* _INSTRUCTIONS TO FOLLOW_
Word for word, restate the lines of the material below from its first line through the one containing "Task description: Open". Omit the rest.
---
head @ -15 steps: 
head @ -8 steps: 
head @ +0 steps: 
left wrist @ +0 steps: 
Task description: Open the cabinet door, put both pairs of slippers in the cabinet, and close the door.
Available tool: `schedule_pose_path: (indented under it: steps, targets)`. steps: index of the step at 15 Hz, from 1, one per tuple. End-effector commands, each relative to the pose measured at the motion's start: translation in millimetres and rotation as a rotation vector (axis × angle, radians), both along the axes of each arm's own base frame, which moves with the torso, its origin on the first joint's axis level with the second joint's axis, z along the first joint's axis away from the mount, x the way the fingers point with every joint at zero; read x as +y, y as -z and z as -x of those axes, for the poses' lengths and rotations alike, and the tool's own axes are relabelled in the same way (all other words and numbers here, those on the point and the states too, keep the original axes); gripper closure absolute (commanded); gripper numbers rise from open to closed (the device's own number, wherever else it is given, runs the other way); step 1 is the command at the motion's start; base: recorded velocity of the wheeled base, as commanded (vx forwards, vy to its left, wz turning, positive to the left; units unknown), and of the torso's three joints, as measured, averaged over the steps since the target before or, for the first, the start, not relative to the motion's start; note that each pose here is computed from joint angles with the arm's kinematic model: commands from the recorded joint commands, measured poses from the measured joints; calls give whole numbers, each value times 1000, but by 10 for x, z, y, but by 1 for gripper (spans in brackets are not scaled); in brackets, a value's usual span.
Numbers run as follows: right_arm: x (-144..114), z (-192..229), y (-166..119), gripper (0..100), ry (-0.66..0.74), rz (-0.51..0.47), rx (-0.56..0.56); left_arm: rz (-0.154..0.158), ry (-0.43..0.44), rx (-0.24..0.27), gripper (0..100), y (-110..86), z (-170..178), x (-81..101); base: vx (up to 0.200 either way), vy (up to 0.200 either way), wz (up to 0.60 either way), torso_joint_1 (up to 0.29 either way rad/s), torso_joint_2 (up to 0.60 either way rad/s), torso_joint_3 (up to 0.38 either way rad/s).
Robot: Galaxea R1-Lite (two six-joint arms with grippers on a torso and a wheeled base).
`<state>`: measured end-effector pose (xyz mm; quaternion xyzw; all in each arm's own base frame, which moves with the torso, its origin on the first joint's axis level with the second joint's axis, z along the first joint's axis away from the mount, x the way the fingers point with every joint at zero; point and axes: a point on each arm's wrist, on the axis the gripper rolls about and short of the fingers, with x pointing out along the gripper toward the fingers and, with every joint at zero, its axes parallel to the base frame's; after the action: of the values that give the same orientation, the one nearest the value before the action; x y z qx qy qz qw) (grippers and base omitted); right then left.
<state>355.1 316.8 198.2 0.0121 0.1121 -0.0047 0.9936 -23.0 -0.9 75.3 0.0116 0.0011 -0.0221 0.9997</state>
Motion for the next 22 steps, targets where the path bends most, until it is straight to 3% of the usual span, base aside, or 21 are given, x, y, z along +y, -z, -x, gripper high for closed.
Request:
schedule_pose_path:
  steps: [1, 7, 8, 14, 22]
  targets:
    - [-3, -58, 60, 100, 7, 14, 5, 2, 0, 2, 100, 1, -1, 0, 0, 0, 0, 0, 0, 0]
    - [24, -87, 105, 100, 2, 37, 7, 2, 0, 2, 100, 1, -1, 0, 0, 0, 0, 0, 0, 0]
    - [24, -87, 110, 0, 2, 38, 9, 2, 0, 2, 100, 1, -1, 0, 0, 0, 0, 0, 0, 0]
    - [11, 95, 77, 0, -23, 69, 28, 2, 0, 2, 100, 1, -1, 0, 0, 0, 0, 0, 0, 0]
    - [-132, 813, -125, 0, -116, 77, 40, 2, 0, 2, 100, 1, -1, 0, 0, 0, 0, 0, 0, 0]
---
* _WRITTEN REPLY_
head @ -15 steps: 
head @ -8 steps: 
head @ +0 steps: 
left wrist @ +0 steps: 
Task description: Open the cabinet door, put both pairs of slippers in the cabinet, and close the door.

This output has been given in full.